*Task prompt*: Lines from the top of the listing down to the one with "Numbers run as", inclusive, are to be copied exactly.

*Dataset excerpt*:
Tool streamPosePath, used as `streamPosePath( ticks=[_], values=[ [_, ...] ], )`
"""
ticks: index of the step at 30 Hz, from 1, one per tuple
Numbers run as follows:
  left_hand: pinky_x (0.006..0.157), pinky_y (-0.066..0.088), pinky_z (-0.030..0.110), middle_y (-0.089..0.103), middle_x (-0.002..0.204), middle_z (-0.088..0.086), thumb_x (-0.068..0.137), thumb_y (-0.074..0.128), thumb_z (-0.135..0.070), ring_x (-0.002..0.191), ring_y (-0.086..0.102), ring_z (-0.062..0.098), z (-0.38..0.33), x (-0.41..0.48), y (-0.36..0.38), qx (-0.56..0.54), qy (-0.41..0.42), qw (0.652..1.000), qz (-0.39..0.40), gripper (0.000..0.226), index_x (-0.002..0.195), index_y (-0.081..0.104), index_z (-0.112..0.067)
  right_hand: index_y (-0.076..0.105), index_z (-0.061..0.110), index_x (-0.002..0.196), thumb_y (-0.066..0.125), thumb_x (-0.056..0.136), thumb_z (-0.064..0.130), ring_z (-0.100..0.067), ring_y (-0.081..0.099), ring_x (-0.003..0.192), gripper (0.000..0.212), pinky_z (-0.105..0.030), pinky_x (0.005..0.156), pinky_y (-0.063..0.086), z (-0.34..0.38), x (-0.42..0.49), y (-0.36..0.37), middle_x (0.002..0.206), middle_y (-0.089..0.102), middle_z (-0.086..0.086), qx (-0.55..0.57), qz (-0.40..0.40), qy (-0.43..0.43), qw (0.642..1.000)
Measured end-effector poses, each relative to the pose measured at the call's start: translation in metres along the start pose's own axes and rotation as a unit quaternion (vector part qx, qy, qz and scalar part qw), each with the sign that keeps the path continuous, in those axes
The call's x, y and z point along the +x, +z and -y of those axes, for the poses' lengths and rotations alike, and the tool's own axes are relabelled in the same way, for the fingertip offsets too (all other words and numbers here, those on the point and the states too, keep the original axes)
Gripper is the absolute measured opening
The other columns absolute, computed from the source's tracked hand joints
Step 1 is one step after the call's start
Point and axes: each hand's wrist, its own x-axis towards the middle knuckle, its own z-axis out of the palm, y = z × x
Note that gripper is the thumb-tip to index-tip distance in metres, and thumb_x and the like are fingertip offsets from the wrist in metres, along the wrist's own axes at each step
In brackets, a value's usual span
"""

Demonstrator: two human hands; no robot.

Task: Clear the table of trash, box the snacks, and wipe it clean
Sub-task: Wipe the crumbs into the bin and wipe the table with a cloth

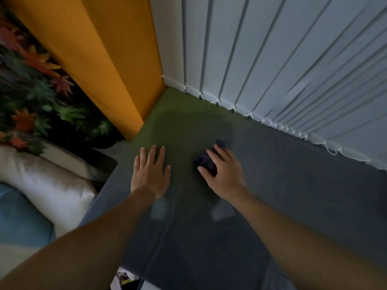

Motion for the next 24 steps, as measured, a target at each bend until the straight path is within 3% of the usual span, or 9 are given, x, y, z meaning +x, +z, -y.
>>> streamPosePath(
  ticks=[2, 4, 9, 15, 17, 21, 24],
  values=[
    [0.124, -0.001, 0.048, -0.003, 0.168, 0.001, 0.102, 0.018, -0.054, 0.152, -0.011, 0.035, 0.006, 0.005, 0.008, -0.008, -0.019, 1.000, -0.007, 0.066, 0.160, 0.000, -0.027, 0.052, 0.029, 0.139, 0.053, 0.088, 0.062, -0.021, 0.032, 0.141, 0.061, -0.043, 0.100, 0.037, -0.002, -0.003, 0.014, 0.152, 0.041, 0.006, -0.031, -0.020, 0.001, 0.999],
    [0.123, -0.001, 0.051, -0.001, 0.168, 0.001, 0.102, 0.015, -0.054, 0.152, -0.011, 0.037, 0.007, 0.004, 0.018, 0.000, -0.020, 0.999, -0.027, 0.065, 0.160, 0.001, -0.027, 0.054, 0.025, 0.137, 0.058, 0.090, 0.052, -0.023, 0.038, 0.136, 0.054, -0.043, 0.095, 0.041, -0.007, -0.005, 0.026, 0.148, 0.045, 0.005, -0.036, -0.041, -0.046, 0.997],
    [0.123, 0.004, 0.053, 0.008, 0.167, 0.005, 0.102, 0.015, -0.055, 0.152, -0.006, 0.037, 0.009, 0.003, 0.032, 0.029, -0.012, 0.997, -0.075, 0.066, 0.160, 0.011, -0.023, 0.063, 0.017, 0.129, 0.065, 0.091, 0.024, -0.027, 0.049, 0.124, 0.039, -0.044, 0.096, 0.044, -0.021, 0.040, 0.030, 0.135, 0.057, -0.002, -0.010, -0.091, -0.122, 0.988],
    [0.123, 0.006, 0.055, 0.007, 0.167, 0.006, 0.103, 0.019, -0.054, 0.152, -0.006, 0.038, 0.010, 0.003, 0.033, 0.029, 0.000, 0.996, -0.087, 0.066, 0.160, 0.011, -0.022, 0.066, 0.015, 0.126, 0.059, 0.095, 0.025, -0.033, 0.051, 0.119, 0.033, -0.040, 0.100, 0.040, 0.003, 0.131, 0.029, 0.126, 0.061, -0.010, 0.026, -0.174, 0.033, 0.984],
    [0.122, 0.007, 0.055, 0.007, 0.167, 0.006, 0.102, 0.021, -0.053, 0.152, -0.006, 0.038, 0.010, 0.004, 0.033, 0.029, -0.001, 0.996, -0.087, 0.066, 0.160, 0.012, -0.022, 0.066, 0.014, 0.126, 0.059, 0.095, 0.028, -0.031, 0.052, 0.114, 0.034, -0.039, 0.098, 0.042, 0.017, 0.135, 0.039, 0.119, 0.062, -0.009, 0.048, -0.163, -0.020, 0.985],
    [0.122, 0.007, 0.055, 0.007, 0.167, 0.006, 0.102, 0.023, -0.053, 0.153, -0.005, 0.037, 0.010, 0.004, 0.035, 0.031, 0.000, 0.995, -0.092, 0.066, 0.160, 0.013, -0.022, 0.068, 0.017, 0.124, 0.064, 0.091, 0.024, -0.030, 0.055, 0.110, 0.033, -0.042, 0.093, 0.046, 0.024, 0.113, 0.056, 0.118, 0.062, -0.005, 0.040, -0.075, -0.247, 0.965],
    [0.122, 0.008, 0.055, 0.009, 0.167, 0.006, 0.102, 0.025, -0.052, 0.153, -0.003, 0.038, 0.010, 0.004, 0.036, 0.034, 0.000, 0.994, -0.100, 0.066, 0.159, 0.015, -0.022, 0.071, 0.018, 0.120, 0.068, 0.088, 0.019, -0.031, 0.057, 0.106, 0.031, -0.042, 0.090, 0.046, 0.010, 0.135, 0.046, 0.114, 0.064, -0.006, 0.016, -0.073, -0.270, 0.960]
  ],
)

*Response*:
Tool streamPosePath, used as `streamPosePath( ticks=[_], values=[ [_, ...] ], )`
"""
ticks: index of the step at 30 Hz, from 1, one per tuple
Numbers run as follows:

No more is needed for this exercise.